(YOUR ASSIGNMENT): Start to finish, reproduce the records below with nothing missing.

(AVAILABLE DATA):
== Segment start ==

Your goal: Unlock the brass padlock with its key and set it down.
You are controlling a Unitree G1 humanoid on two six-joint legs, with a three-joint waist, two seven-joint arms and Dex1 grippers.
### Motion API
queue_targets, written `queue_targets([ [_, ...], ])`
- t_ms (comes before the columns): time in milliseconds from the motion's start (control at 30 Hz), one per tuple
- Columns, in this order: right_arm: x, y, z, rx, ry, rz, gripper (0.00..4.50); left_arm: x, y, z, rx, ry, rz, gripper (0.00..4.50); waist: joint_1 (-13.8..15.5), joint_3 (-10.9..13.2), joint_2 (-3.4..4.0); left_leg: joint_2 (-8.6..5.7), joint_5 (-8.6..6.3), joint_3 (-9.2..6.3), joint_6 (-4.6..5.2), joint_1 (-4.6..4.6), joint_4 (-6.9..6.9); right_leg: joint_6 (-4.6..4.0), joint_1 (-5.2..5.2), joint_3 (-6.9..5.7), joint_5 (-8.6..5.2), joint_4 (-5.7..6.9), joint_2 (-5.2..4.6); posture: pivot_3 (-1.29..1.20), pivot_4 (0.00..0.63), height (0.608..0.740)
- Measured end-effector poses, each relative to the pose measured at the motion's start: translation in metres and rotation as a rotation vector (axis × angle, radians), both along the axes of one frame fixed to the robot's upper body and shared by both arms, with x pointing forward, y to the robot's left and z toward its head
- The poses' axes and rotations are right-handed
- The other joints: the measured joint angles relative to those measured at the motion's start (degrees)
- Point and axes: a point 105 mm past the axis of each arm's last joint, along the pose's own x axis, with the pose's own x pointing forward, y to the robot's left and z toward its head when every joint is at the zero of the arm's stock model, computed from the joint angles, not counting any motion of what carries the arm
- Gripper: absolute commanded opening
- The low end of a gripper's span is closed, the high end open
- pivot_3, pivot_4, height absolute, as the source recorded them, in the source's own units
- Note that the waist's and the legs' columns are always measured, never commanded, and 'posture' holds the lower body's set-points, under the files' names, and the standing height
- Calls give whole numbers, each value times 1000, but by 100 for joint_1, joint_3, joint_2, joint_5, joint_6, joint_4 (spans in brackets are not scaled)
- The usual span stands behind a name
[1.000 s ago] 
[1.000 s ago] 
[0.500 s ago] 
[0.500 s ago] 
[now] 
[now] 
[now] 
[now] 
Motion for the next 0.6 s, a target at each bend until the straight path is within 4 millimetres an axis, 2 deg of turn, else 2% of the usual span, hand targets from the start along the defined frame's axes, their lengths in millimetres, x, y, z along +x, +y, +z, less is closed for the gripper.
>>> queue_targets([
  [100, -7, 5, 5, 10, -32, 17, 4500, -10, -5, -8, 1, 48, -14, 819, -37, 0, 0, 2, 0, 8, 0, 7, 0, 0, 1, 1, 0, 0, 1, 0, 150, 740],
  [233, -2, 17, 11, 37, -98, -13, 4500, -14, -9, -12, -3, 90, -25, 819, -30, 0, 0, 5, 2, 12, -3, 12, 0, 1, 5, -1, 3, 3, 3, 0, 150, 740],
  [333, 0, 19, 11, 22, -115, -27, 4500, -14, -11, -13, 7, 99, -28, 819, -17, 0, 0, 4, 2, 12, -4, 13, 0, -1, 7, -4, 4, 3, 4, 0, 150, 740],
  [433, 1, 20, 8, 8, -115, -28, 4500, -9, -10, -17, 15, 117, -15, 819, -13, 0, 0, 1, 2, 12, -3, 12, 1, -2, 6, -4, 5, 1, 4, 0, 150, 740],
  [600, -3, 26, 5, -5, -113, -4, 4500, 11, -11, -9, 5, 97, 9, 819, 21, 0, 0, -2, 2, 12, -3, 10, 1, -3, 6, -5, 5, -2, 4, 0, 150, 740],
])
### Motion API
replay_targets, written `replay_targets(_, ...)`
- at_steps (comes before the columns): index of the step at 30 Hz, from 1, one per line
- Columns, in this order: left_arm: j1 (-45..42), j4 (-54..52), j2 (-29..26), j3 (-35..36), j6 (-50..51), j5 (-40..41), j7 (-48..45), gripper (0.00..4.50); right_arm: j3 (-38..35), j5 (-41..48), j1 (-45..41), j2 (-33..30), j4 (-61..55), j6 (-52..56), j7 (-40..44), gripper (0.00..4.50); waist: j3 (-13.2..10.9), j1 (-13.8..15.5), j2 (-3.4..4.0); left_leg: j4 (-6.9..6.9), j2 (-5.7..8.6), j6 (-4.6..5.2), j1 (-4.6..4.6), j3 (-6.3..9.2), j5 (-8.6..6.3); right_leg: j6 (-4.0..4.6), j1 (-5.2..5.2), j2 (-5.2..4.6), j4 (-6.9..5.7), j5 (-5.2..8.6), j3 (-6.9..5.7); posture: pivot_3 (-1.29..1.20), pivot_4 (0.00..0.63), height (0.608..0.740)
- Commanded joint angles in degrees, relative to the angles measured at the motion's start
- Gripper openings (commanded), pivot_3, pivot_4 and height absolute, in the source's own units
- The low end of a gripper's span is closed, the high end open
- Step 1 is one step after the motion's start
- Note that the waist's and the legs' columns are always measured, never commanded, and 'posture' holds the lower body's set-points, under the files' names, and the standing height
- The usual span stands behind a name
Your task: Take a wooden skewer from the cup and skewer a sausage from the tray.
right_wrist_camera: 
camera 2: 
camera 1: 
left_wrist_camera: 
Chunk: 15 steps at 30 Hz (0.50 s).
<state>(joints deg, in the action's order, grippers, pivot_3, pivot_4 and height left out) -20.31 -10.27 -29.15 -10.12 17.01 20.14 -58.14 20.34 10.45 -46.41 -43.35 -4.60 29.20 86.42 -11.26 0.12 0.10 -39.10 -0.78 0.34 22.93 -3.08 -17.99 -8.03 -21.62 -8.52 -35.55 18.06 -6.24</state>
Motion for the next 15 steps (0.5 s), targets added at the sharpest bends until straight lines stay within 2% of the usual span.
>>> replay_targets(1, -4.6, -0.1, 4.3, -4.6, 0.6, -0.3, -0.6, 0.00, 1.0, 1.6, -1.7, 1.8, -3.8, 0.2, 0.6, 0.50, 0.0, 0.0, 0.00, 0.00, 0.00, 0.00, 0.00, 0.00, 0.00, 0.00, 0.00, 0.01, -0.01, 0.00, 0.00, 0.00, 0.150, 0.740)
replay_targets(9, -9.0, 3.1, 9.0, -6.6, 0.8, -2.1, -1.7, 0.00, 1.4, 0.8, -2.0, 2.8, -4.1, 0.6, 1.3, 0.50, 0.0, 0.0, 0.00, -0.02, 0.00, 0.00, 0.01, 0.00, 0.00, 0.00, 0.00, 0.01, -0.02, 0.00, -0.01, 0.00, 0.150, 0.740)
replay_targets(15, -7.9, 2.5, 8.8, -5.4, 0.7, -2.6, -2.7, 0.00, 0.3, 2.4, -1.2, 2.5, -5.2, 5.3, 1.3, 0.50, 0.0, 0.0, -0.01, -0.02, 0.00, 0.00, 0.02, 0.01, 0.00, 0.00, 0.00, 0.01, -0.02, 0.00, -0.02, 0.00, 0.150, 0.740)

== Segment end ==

(ANSWER TO THE PROBLEM):
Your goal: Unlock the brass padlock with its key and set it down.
You are controlling a Unitree G1 humanoid on two six-joint legs, with a three-joint waist, two seven-joint arms and Dex1 grippers.
### Motion API
queue_targets, written `queue_targets([ [_, ...], ])`
- t_ms (comes before the columns): time in milliseconds from the motion's start (control at 30 Hz), one per tuple
- Columns, in this order: right_arm: x, y, z, rx, ry, rz, gripper (0.00..4.50); left_arm: x, y, z, rx, ry, rz, gripper (0.00..4.50); waist: joint_1 (-13.8..15.5), joint_3 (-10.9..13.2), joint_2 (-3.4..4.0); left_leg: joint_2 (-8.6..5.7), joint_5 (-8.6..6.3), joint_3 (-9.2..6.3), joint_6 (-4.6..5.2), joint_1 (-4.6..4.6), joint_4 (-6.9..6.9); right_leg: joint_6 (-4.6..4.0), joint_1 (-5.2..5.2), joint_3 (-6.9..5.7), joint_5 (-8.6..5.2), joint_4 (-5.7..6.9), joint_2 (-5.2..4.6); posture: pivot_3 (-1.29..1.20), pivot_4 (0.00..0.63), height (0.608..0.740)
- Measured end-effector poses, each relative to the pose measured at the motion's start: translation in metres and rotation as a rotation vector (axis × angle, radians), both along the axes of one frame fixed to the robot's upper body and shared by both arms, with x pointing forward, y to the robot's left and z toward its head
- The poses' axes and rotations are right-handed
- The other joints: the measured joint angles relative to those measured at the motion's start (degrees)
- Point and axes: a point 105 mm past the axis of each arm's last joint, along the pose's own x axis, with the pose's own x pointing forward, y to the robot's left and z toward its head when every joint is at the zero of the arm's stock model, computed from the joint angles, not counting any motion of what carries the arm
- Gripper: absolute commanded opening
- The low end of a gripper's span is closed, the high end open
- pivot_3, pivot_4, height absolute, as the source recorded them, in the source's own units
- Note that the waist's and the legs' columns are always measured, never commanded, and 'posture' holds the lower body's set-points, under the files' names, and the standing height
- Calls give whole numbers, each value times 1000, but by 100 for joint_1, joint_3, joint_2, joint_5, joint_6, joint_4 (spans in brackets are not scaled)
- The usual span stands behind a name
[1.000 s ago] 
[1.000 s ago] 
[0.500 s ago] 
[0.500 s ago] 
[now] 
[now] 
[now] 
[now] 
Motion for the next 0.6 s, a target at each bend until the straight path is within 4 millimetres an axis, 2 deg of turn, else 2% of the usual span, hand targets from the start along the defined frame's axes, their lengths in millimetres, x, y, z along +x, +y, +z, less is closed for the gripper.
>>> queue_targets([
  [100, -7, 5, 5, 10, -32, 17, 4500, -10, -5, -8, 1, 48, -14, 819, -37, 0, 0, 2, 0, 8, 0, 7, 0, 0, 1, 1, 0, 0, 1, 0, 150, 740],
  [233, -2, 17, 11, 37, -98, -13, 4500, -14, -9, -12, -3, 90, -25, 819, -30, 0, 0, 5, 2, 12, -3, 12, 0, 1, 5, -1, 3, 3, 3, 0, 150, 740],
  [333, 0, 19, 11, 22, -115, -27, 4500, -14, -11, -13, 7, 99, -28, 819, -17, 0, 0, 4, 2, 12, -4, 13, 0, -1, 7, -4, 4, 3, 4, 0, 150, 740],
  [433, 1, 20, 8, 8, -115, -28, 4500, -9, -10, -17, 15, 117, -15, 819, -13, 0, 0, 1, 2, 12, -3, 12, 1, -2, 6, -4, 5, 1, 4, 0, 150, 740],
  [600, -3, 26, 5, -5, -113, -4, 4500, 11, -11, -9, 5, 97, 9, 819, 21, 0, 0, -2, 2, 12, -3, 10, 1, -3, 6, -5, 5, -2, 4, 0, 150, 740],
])
### Motion API
replay_targets, written `replay_targets(_, ...)`
- at_steps (comes before the columns): index of the step at 30 Hz, from 1, one per line
- Columns, in this order: left_arm: j1 (-45..42), j4 (-54..52), j2 (-29..26), j3 (-35..36), j6 (-50..51), j5 (-40..41), j7 (-48..45), gripper (0.00..4.50); right_arm: j3 (-38..35), j5 (-41..48), j1 (-45..41), j2 (-33..30), j4 (-61..55), j6 (-52..56), j7 (-40..44), gripper (0.00..4.50); waist: j3 (-13.2..10.9), j1 (-13.8..15.5), j2 (-3.4..4.0); left_leg: j4 (-6.9..6.9), j2 (-5.7..8.6), j6 (-4.6..5.2), j1 (-4.6..4.6), j3 (-6.3..9.2), j5 (-8.6..6.3); right_leg: j6 (-4.0..4.6), j1 (-5.2..5.2), j2 (-5.2..4.6), j4 (-6.9..5.7), j5 (-5.2..8.6), j3 (-6.9..5.7); posture: pivot_3 (-1.29..1.20), pivot_4 (0.00..0.63), height (0.608..0.740)
- Commanded joint angles in degrees, relative to the angles measured at the motion's start
- Gripper openings (commanded), pivot_3, pivot_4 and height absolute, in the source's own units
- The low end of a gripper's span is closed, the high end open
- Step 1 is one step after the motion's start
- Note that the waist's and the legs' columns are always measured, never commanded, and 'posture' holds the lower body's set-points, under the files' names, and the standing height
- The usual span stands behind a name
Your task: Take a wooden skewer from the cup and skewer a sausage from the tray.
right_wrist_camera: 
camera 2: 
camera 1: 
left_wrist_camera: 
Chunk: 15 steps at 30 Hz (0.50 s).
<state>(joints deg, in the action's order, grippers, pivot_3, pivot_4 and height left out) -20.31 -10.27 -29.15 -10.12 17.01 20.14 -58.14 20.34 10.45 -46.41 -43.35 -4.60 29.20 86.42 -11.26 0.12 0.10 -39.10 -0.78 0.34 22.93 -3.08 -17.99 -8.03 -21.62 -8.52 -35.55 18.06 -6.24</state>
Motion for the next 15 steps (0.5 s), targets added at the sharpest bends until straight lines stay within 2% of the usual span.
>>> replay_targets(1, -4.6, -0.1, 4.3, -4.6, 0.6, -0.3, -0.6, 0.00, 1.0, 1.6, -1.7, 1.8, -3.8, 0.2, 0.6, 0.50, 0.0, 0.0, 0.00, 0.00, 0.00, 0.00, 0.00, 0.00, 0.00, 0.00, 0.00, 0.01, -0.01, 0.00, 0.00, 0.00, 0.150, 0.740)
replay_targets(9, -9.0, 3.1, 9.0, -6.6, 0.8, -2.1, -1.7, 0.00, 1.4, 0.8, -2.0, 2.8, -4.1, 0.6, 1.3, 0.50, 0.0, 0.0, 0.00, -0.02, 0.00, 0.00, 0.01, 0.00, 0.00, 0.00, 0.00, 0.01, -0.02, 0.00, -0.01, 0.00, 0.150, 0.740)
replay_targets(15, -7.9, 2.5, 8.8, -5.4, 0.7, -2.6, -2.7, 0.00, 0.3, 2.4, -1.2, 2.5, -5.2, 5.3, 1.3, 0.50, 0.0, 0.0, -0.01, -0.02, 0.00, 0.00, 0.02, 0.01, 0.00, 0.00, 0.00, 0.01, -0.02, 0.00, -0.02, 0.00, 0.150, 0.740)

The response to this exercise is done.